CPP 526: Foundations of Data Science I




This lab offers practice with some basic R functions for summarizing vectors.

I have provided you with a LAB-01 RMD template:




Functions

You will use the following functions for this lab:

names()                 # variable names
head()                  # preview dataset
length()                # vector length (number of elements)
dim(), nrow(), ncol()   # dataset dimensions
sum(), summary()        # summarize numeric vectors
table()                 # summarize factors / character vectors



Data

This lab uses city tax parcel data from Syracuse, NY. [ Data Dictionary ]



Loading Data Into R

You can load the dataset by including the following code chunk in your file:

URL <- "https://raw.githubusercontent.com/DS4PS/Data-Science-Class/master/DATA/syr_parcels.csv"
dat <- read.csv( URL, stringsAsFactors=FALSE )

Note that referencing variables in R requires both the dataset name and variable name, separated by the $ operator:

summary( dat$acres )

Unlike other stats programs, you can have several datasets loaded at the same time in R. They will often have variables with the same name (if you create a subset, for example, and save it as a new object you will have two datasets with identical names).
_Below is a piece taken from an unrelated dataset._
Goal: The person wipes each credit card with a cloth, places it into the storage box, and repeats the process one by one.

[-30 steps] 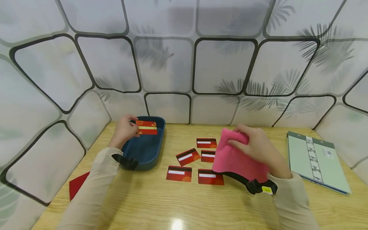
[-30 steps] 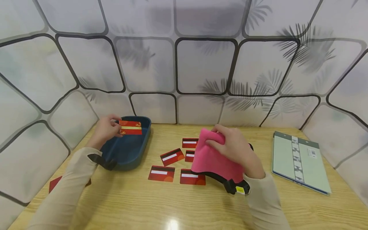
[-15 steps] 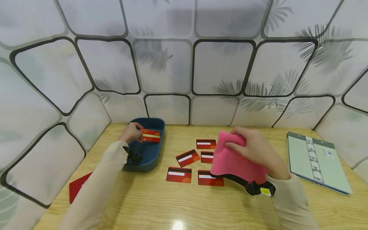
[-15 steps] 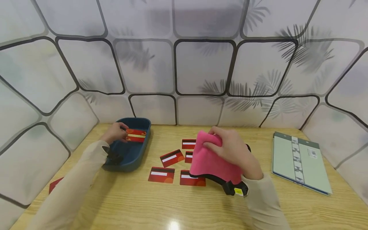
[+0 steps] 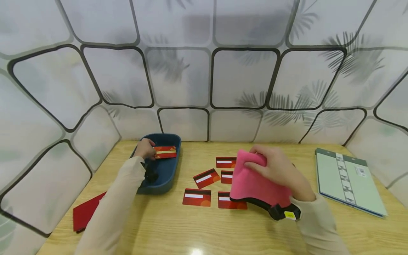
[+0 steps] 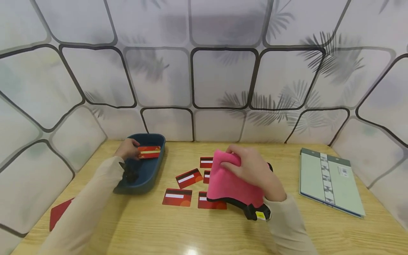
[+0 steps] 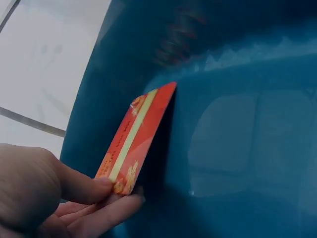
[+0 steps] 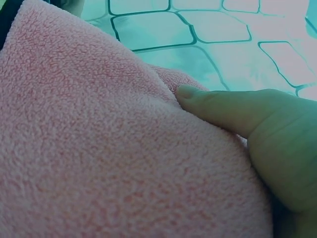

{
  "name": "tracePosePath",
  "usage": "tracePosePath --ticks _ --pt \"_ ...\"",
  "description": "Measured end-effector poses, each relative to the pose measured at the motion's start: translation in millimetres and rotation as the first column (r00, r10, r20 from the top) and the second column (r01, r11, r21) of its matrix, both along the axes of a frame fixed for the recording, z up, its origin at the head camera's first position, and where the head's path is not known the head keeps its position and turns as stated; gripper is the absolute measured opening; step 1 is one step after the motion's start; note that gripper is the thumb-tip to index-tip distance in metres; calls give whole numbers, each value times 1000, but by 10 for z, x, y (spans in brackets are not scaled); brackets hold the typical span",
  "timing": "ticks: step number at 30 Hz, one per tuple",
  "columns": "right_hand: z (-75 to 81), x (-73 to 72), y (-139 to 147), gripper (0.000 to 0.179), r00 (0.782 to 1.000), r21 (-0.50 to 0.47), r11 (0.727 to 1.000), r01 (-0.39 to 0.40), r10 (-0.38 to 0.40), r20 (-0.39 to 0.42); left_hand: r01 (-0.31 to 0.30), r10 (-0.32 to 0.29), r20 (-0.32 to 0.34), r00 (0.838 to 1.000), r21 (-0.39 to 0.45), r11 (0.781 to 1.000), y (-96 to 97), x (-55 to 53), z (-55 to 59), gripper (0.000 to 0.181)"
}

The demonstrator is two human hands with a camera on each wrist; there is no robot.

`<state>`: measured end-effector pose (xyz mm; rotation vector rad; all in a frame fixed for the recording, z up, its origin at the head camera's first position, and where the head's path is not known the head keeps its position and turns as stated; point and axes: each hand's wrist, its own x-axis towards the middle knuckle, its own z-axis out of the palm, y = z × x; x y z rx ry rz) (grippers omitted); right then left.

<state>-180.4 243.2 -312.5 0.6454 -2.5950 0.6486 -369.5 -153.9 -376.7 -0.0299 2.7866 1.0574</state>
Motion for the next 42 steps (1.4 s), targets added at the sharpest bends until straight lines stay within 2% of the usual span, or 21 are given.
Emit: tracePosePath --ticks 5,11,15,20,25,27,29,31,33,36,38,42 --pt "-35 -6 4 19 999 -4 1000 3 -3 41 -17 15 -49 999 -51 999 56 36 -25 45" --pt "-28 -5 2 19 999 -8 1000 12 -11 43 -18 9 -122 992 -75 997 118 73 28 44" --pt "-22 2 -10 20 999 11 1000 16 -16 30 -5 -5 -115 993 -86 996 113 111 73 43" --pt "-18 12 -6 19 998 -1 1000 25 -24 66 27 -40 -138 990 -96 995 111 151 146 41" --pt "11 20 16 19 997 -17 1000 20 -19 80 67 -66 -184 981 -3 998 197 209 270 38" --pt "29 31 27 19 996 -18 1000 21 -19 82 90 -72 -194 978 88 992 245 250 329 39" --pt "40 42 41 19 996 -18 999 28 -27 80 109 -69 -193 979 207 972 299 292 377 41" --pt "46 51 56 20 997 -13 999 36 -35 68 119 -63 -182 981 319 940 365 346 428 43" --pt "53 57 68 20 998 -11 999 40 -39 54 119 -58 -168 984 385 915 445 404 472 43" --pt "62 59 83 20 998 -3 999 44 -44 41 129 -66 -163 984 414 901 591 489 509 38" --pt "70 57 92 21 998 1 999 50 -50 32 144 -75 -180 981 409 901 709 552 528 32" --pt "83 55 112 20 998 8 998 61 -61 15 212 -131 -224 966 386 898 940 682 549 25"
To avoid conflicts R forces you to use the dataset$variable convention.



Lab Instructions

Answer the following questions using the Syracuse parcels dataset and the functions listed.

Your solution should include a written response to the question, as well as the code used to generate the result.


1. How many tax parcels are in Syracuse?

dataset dimensions: dim() or nrow()


2. How many acres of land are in syracuse?

sum() over the numeric acres vector


3. How many vacant BUILDINGS are there in Syracuse?

sum() over the vacantbuil logical vector


4. What proportion of parcels are tax exempt?

sum() plus length() functions withthe logical tax.exempt vector


5. Which neighborhood contains the most tax parcels?

table() with the neighborhood variable


6. Which neighborhood contains the most vacant LOTS?

table() with the neighborhood and land_use variables



HELPFUL HINTS:

When you apply a sum() function to a numeric vector it returns the sum of all elements in the vector.

sum( c(10,20,5) )  # 35

When you apply a sum() function to a logical vector, it will count all of the TRUEs:

x <- c( TRUE, TRUE, FALSE, FALSE, FALSE )
sum( x )                # number of TRUEs
sum( x ) / length( x )  # proportion of TRUEs

R wants to make sure you are aware of missing values, so it will return NA (not available) for functions performed on vectors with missing values.

Add the ‘NA remove’ argument (na.rm=TRUE) to functions to ignore missing values:

sum( dat$star, na.rm=T )



How to Submit

Use the following instructions to submit your assignment, which may vary depending on your course’s platform.


Knitting to HTML

When you have completed your assignment, click the “Knit” button to render your .RMD file into a .HTML report.


Special Instructions

Perform the following depending on your course’s platform:

  • Canvas: Upload both your .RMD and .HTML files to the appropriate link
  • Blackboard or iCollege: Compress your .RMD and .HTML files in a .ZIP file and upload to the appropriate link

.HTML files are preferred but not allowed by all platforms.


Before You Submit

Remember to ensure the following before submitting your assignment.

  1. Name your files using this format: Lab-##-LastName.rmd and Lab-##-LastName.html
  2. Show both the solution for your code and write out your answers in the body text
  3. Do not show excessive output; truncate your output, e.g. with function head()
  4. Follow appropriate styling conventions, e.g. spaces after commas, etc.
  5. Above all, ensure that your conventions are consistent

See Google’s R Style Guide for examples of common conventions.



Common Knitting Issues

.RMD files are knit into .HTML and other formats procedural, or line-by-line.

  • An error in code when knitting will halt the process; error messages will tell you the specific line with the error
  • Certain functions like install.packages() or setwd() are bound to cause errors in knitting
  • Altering a dataset or variable in one chunk will affect their use in all later chunks
  • If an object is “not found”, make sure it was created or loaded with library() in a previous chunk

If All Else Fails: If you cannot determine and fix the errors in a code chunk that’s preventing you from knitting your document, add eval = FALSE inside the brackets of {r} at the beginning of a chunk to ensure that R does not attempt to evaluate it, that is: {r eval = FALSE}. This will prevent an erroneous chunk of code from halting the knitting process.